About this exercise: In the records below, find each line containing the word "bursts" and copy it.

Source data Block Start

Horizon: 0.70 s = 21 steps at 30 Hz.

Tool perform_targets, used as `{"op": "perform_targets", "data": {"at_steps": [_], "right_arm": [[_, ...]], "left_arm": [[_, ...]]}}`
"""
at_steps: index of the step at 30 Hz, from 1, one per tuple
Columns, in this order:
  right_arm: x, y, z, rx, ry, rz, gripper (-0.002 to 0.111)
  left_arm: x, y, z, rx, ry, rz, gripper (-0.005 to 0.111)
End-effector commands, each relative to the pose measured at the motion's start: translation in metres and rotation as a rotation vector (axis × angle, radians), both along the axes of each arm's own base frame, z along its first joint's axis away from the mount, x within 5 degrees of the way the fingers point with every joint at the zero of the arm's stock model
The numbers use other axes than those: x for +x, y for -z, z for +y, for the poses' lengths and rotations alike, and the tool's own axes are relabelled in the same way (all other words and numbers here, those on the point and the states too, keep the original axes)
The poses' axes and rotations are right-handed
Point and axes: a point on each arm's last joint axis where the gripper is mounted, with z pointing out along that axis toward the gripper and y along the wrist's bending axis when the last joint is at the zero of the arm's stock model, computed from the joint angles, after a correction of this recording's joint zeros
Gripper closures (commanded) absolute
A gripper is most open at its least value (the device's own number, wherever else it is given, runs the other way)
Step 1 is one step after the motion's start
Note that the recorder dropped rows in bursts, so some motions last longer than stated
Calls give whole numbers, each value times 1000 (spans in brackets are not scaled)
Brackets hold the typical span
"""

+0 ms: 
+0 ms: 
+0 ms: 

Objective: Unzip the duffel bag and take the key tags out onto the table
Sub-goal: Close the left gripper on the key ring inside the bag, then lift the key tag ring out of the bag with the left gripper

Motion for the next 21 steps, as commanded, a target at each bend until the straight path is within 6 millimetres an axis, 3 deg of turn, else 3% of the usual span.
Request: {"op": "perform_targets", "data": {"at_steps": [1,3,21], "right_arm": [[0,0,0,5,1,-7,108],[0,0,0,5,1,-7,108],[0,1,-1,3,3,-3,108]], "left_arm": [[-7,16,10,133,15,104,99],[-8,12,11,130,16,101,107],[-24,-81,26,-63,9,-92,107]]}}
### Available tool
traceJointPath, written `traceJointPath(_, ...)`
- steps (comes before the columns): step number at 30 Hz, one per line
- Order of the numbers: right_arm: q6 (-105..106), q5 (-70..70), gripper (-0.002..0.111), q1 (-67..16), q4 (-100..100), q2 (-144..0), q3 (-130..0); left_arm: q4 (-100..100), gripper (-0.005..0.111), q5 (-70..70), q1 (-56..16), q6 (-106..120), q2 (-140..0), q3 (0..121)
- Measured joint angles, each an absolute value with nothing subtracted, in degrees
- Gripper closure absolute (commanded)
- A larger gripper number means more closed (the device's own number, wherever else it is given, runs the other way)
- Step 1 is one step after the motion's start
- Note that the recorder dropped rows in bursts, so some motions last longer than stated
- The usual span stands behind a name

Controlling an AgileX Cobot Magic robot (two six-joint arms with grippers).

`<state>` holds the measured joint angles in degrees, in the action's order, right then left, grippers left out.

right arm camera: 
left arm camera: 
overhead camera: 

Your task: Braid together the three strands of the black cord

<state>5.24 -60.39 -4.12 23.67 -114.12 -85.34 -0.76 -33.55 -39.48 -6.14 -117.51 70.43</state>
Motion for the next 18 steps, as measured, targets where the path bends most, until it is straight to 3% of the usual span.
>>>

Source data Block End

The answer:
Note that the recorder dropped rows in bursts, so some motions last longer than stated
- Note that the recorder dropped rows in bursts, so some motions last longer than stated

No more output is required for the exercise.